Online Incorporation Services
If you would like to hire an affordable business incorporation service to create your professional corporation for you, services like LegalZoom and MyCorporation can help you out. These service providers can handle most of the formation process, while still charging much lower rates than a business attorney’s fees.
There isn’t the same level of personalization that a lawyer can provide, but online incorporation services can still be a tremendous help. The only major issue with these service providers is the fact that they can’t provide any actual legal advice, so you need to know what you want ahead of time.
Rhode Island Business Attorney
There are some situations where hiring a business lawyer is a preferable route to using an online incorporation service. The professional corporation as a business structure can be highly complicated and specialized, and if you want to have the peace of mind that every single step was taken care of by a true expert, hiring a business attorney to form your Rhode Island professional corporation is the way to go.

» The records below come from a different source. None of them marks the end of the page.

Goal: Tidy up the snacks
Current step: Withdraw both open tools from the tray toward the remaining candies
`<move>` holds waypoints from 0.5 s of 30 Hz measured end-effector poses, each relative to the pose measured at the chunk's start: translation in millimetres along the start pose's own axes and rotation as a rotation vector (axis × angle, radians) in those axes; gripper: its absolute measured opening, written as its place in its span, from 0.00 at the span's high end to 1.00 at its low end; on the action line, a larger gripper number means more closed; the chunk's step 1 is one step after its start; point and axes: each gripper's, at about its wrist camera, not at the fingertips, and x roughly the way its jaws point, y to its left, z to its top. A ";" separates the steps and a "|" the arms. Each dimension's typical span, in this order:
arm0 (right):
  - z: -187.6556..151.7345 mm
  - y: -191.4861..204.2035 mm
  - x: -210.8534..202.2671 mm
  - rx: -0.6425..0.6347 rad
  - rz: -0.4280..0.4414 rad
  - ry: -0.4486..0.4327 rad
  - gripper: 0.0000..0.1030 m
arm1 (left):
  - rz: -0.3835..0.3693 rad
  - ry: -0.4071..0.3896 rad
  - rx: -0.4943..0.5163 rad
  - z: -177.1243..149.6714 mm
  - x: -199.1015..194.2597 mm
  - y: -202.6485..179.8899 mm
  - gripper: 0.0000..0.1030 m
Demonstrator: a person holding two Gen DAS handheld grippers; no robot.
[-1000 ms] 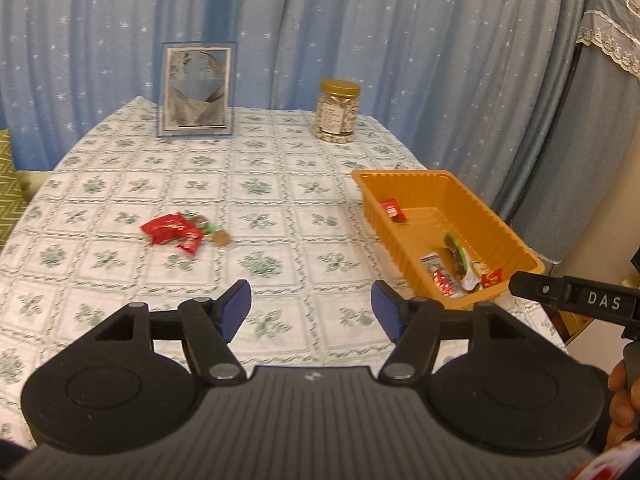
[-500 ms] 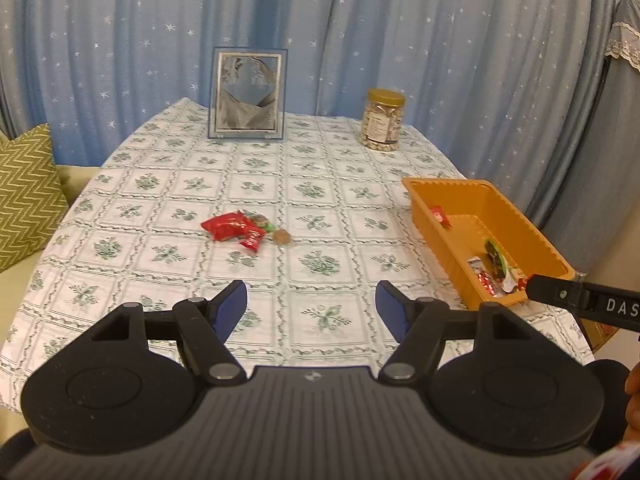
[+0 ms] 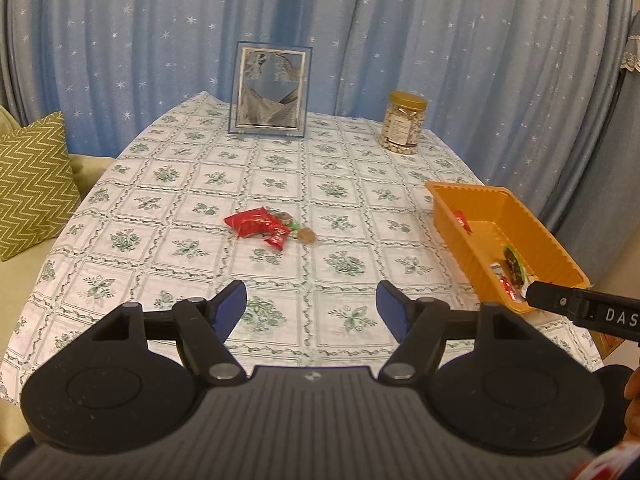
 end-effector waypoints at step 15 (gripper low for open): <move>12.3 50.6 90.5 -0.142 0.115 -0.003 0.33 | 0.063 0.014 0.082 24.6 61.2 54.4 0.33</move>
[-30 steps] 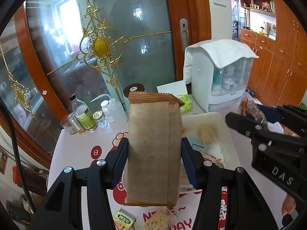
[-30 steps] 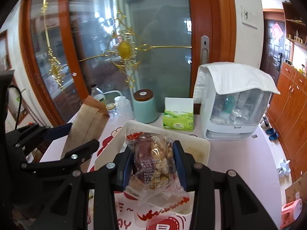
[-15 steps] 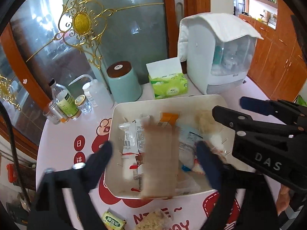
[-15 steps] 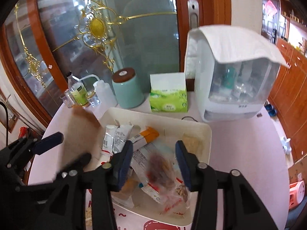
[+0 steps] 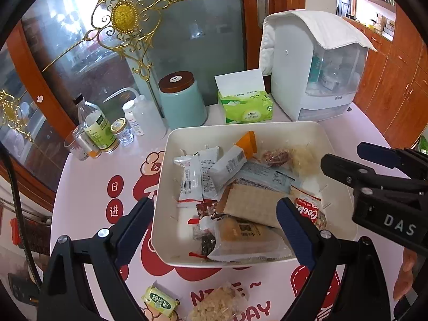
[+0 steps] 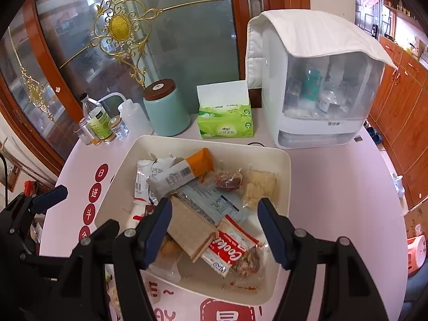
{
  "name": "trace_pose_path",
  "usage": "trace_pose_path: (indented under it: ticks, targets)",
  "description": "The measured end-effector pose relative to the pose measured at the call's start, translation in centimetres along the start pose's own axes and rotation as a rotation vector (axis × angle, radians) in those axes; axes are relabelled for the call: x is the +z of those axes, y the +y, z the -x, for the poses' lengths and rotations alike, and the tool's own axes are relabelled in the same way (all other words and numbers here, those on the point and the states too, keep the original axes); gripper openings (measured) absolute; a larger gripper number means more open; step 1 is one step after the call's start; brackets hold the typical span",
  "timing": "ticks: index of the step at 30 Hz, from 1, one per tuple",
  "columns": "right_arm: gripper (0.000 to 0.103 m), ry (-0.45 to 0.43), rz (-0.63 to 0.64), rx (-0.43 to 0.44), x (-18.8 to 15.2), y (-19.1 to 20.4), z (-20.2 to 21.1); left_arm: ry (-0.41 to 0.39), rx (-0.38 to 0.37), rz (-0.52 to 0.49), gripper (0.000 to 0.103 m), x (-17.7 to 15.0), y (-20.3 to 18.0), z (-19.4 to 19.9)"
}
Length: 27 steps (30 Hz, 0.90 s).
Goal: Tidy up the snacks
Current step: 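Withdraw both tools from the tray toward the last two snacks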
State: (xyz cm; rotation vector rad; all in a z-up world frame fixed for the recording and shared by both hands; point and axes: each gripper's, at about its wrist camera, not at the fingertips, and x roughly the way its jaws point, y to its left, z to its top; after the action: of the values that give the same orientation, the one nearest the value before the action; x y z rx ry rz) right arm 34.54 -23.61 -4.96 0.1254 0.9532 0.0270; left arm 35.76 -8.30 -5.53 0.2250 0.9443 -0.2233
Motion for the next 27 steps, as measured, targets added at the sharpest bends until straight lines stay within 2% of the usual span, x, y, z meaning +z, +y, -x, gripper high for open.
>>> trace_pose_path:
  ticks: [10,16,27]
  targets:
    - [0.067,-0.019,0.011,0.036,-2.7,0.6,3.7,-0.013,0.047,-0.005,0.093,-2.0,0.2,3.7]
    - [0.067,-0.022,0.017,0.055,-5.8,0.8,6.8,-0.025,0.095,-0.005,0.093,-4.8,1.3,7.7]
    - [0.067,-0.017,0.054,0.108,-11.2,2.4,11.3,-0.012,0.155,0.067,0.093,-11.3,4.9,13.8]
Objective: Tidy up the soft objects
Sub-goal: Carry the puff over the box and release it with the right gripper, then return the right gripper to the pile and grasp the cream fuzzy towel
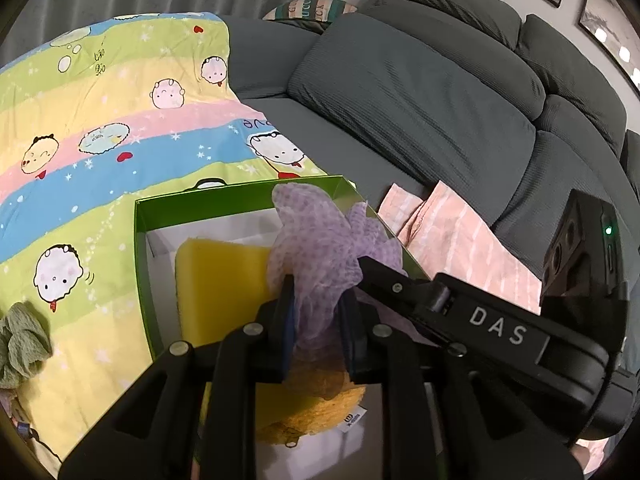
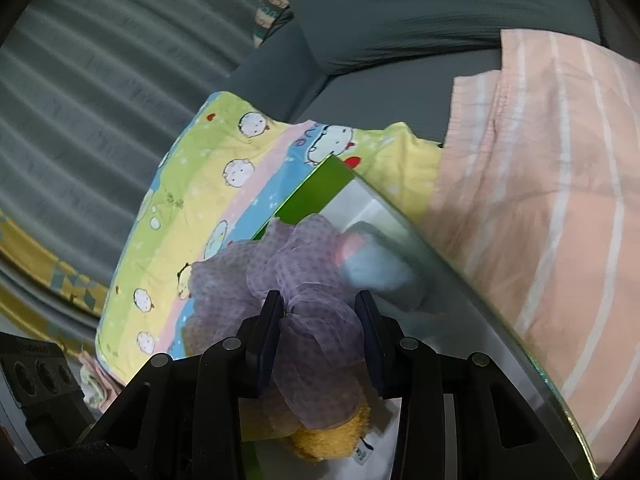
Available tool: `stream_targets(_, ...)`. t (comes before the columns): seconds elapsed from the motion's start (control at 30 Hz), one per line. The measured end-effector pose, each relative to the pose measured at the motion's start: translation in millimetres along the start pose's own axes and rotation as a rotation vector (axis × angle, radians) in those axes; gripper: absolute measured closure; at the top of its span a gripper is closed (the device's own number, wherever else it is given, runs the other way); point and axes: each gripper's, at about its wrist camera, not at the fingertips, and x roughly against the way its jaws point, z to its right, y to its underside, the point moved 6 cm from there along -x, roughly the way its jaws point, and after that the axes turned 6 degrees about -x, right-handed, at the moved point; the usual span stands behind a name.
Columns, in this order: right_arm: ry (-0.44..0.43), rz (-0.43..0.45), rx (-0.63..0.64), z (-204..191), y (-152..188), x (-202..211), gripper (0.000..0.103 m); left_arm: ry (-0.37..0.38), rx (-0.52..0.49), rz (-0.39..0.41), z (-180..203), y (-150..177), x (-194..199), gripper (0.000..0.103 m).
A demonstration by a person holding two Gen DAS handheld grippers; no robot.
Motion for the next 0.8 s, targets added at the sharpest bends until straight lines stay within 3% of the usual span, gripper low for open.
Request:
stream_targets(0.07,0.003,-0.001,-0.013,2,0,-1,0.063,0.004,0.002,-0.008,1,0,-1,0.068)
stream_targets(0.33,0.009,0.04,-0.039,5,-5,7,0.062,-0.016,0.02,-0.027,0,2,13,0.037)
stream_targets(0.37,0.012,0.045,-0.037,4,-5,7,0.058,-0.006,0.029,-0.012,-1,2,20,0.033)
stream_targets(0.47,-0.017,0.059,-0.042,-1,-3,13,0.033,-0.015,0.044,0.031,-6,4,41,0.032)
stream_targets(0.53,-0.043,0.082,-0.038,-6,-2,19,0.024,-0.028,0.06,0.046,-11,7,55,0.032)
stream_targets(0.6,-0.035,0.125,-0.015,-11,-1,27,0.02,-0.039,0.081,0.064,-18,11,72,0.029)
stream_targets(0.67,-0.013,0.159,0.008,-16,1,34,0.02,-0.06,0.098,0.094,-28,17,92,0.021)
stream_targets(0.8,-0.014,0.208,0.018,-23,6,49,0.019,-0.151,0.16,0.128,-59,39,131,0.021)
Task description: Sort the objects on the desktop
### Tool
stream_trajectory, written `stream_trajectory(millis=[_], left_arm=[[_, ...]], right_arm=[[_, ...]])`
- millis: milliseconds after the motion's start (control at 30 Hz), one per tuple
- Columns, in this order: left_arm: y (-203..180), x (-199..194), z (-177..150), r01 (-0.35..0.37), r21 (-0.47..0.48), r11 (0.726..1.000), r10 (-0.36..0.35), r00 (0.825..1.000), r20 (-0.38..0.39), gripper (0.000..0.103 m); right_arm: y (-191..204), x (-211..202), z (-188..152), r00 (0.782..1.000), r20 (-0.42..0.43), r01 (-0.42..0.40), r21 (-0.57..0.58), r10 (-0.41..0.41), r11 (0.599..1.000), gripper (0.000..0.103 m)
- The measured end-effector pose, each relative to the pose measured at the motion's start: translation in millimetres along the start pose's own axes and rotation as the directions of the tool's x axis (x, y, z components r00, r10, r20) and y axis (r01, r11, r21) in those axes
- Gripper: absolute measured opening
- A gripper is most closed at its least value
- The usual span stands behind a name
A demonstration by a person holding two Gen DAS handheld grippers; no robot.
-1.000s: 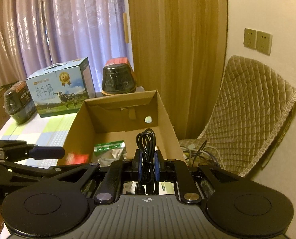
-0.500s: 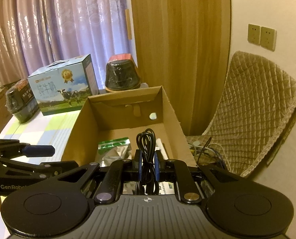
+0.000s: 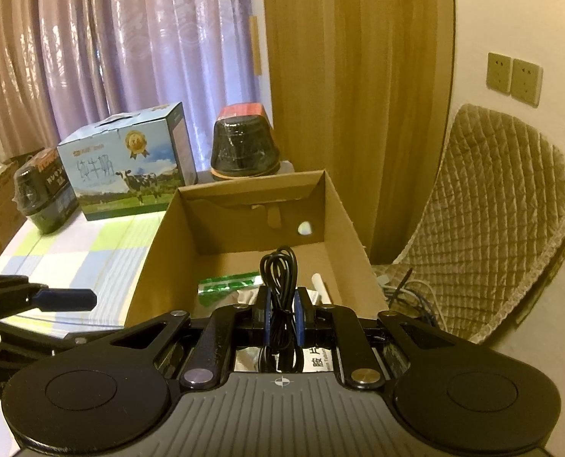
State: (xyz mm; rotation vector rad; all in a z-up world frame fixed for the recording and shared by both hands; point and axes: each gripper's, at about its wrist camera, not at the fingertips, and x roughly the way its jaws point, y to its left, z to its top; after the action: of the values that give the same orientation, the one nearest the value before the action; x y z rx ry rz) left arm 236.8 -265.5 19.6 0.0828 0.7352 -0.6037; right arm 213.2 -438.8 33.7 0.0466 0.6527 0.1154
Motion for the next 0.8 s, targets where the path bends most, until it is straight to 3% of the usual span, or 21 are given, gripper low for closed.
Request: stream_trajectory(millis=[100, 133, 167, 233, 600, 800], left_arm=[[0.7, 0.1, -0.1, 0.000, 0.002, 1.000, 0.000, 1.000, -0.005, 0.068], [0.9, -0.2, -0.3, -0.001, 0.003, 1.000, 0.001, 1.000, -0.005, 0.069], [1.1, -0.4, -0.3, -0.002, 0.003, 1.000, 0.002, 1.000, -0.006, 0.069], [1.6, -0.7, -0.4, -0.001, 0.002, 1.000, 0.001, 1.000, -0.006, 0.071], [0.6, -3.4, -3.2, -0.007, 0.015, 1.000, 0.007, 1.000, -0.011, 0.076], [5.8, -11.5, -5.1, -0.042, 0.006, 0.999, 0.042, 0.999, 0.009, 0.088]], right_arm=[[1.4, 0.1, 1.0, 1.000, 0.028, 0.004, -0.004, -0.004, 1.000, 0.010], [1.9, 0.2, 1.4, 0.999, 0.032, 0.005, -0.005, -0.005, 1.000, 0.015], [2.4, 0.5, 1.5, 0.999, 0.033, 0.009, -0.005, -0.009, 1.000, 0.029], [2.1, 0.4, 1.2, 0.999, 0.037, 0.013, -0.005, -0.012, 1.000, 0.048], [-5.2, -6.3, -4.1, 1.000, 0.026, 0.003, 0.032, -0.004, 0.999, 0.054], [-4.7, -16.0, -7.4, 0.999, 0.032, 0.004, 0.044, -0.005, 0.999, 0.067]])
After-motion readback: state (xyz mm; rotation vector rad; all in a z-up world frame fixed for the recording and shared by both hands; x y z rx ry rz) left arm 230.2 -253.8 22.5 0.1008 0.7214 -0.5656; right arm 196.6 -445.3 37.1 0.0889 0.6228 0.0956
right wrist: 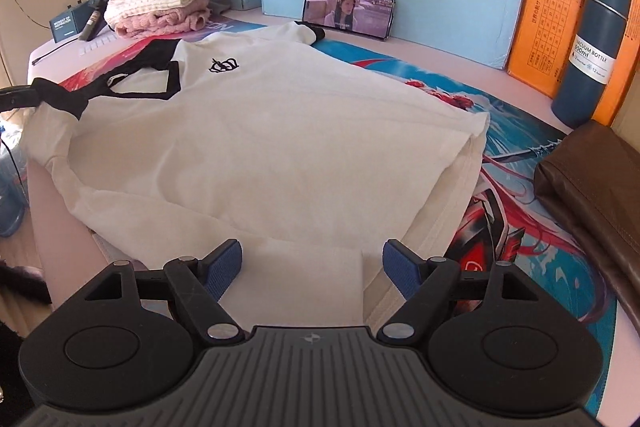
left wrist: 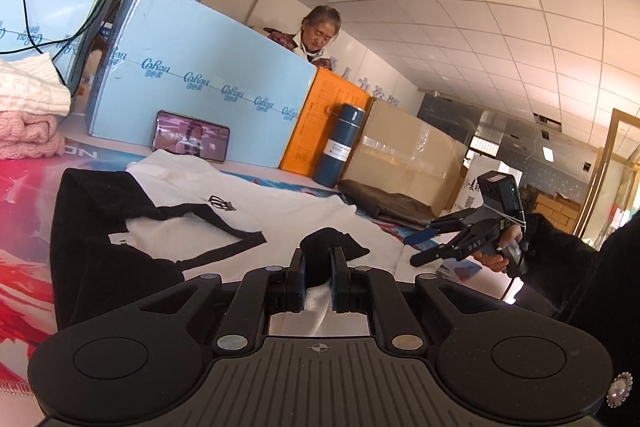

If you would like to pursue this route, there are some convenient services that can help you choose the right lawyer for your business. We like to use Avvo, which has extensive reviews and ratings for hundreds of Rhode Island business lawyers, which can make it much easier to select an attorney who has your best interests in mind, and also has the expertise to get the job done right.
Rhode Island SBDC
If you need help with your Rhode Island business, you can contact the Rhode Island Small Business Development Center, or RISBDC. Business counselors are available at several locations in the state to help with issues such as business planning, loan applications, licenses and permits, and marketing. You can also find business resources and information about training and other events on the RISBDC website.
The Rhode Island District Office of the U.S. Small Business Administration is another great resources for small businesses in Rhode Island. You can find business resources, information about local small business events, news, and more on its website.